# How do you get your glasspacks to be louder!



## Hydrohype

It's bad enough that they dont look even under the car? but they are quiet as fuck..

what is the deal? will they be louder if the pipe is more narrow? or will that give them a higher pitch?

I was told that the shorter glasspack's are louder, so I got some short one's on my 68 and they are not as loud as what 

I have on my 76!

Is it true that if you put them on backward's they will be louder?

I used to hear a rumor that if you spray water inside them it does something to make them louder? 
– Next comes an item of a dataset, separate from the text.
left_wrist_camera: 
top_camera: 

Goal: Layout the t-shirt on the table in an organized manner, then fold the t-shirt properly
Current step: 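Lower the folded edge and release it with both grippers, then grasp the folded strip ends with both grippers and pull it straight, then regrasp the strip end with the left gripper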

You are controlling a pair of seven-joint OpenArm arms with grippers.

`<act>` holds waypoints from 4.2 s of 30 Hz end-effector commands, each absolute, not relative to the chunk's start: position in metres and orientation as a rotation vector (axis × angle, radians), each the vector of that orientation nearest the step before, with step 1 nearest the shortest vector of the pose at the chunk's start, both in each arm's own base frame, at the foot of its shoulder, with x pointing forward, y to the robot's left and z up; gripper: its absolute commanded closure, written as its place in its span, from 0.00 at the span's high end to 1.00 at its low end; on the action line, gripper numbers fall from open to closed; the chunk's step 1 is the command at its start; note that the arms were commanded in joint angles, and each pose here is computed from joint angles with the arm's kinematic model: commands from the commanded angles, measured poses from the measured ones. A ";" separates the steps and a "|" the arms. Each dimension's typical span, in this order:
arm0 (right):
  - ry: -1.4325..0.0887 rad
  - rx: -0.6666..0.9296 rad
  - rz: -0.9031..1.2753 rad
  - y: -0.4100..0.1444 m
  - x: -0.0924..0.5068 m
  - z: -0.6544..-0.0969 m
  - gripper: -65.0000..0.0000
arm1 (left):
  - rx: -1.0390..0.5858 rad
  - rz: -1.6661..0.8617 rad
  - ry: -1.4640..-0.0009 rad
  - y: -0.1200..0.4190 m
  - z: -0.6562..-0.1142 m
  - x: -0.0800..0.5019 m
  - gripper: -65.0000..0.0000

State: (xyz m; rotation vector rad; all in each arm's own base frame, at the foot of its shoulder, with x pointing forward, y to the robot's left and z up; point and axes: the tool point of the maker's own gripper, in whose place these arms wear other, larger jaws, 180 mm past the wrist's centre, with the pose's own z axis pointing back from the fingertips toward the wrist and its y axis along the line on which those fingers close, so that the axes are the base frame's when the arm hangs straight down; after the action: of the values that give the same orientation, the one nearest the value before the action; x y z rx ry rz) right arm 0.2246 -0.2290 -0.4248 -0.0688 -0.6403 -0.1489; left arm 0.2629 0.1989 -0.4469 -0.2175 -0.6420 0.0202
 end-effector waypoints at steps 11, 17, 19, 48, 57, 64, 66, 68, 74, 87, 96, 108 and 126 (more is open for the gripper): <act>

when I was a kid they used to call glasspacks (RAPPER'S) because of the loud rapping noise they would make when you accelerate or downshift..


----------



## pink63impala

What size are they? What size engine? Shorter is louder.backwards is louder..just keep running them,they'll get louder.


----------



## CoupeDTS

theyll get louder when the glass fibers melt. any exhaust is the quietest when its just put on. If you do more narrow or more wide than the rest of the pipe itll sound like an import


----------



## Hydrohype

pink63impala said:


> What size are they? What size engine? Shorter is louder.backwards is louder..just keep running them,they'll get louder.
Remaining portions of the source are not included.